共和党議員の間では、トランプ氏の突然の戦略転換が民主党に勝利をもたらし、税制改革など法案可決に向けた共和党の取り組みに支障が出る可能性があるとの懸念が広がっている。

共和党のコステロ下院議員は「(大統領と民主党の協力で)税制改革に関して複雑な要因が生じる」と述べ、「論点ごとに予測不可能な要素があるように思われ、この1週間はある意味それを反映する格好となった」と指摘。「9月の(税制改革)具体化に向けて多くの作業をしてきたが、極めて突発的に完全に台無しにされたようだ」と語った。
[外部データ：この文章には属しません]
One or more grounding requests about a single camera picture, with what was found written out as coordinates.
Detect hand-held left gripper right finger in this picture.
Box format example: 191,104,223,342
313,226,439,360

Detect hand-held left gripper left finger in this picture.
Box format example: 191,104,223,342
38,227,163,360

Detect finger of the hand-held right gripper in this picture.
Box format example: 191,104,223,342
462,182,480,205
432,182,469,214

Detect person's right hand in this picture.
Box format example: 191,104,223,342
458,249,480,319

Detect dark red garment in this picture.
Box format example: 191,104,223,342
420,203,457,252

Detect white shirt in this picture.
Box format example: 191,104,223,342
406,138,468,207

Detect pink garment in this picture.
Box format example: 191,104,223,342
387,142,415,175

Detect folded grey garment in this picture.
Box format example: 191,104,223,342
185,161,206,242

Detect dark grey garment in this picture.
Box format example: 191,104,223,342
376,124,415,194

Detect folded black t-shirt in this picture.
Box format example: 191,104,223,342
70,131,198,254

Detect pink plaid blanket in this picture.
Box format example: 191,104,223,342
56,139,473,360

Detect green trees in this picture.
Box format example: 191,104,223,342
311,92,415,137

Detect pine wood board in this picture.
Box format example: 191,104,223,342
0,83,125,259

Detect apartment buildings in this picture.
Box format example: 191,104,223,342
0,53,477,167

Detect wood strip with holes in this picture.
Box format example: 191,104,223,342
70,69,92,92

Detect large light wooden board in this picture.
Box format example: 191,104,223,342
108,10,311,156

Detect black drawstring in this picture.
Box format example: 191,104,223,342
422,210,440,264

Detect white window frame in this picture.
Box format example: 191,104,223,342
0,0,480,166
トランプ大統領は6日、民主党のペロシ下院院内総務とシューマー上院院内総務が示した連邦債務上限の3カ月引き上げ案に合意した。これを受けて議会は8日までに、ハリケーンの災害救済措置と12月8日までの債務上限引き上げを盛った法案を可決した。

12月上旬には再び債務上限引き上げに直面することになるが、共和党内では、民主党が影響力を利用して法人税率引き下げなど税制改革の重要な項目に反対する可能性があるとの懸念が出ている。

共和党のサス上院議員は、トランプ大統領が民主党の勢いづけるのを目にするのは共和党にとって「恥ずかしい」経験だったとし、結果的に民主党のシューマー上院院内総務が「米国で最も影響力のある人物」になったと述べた。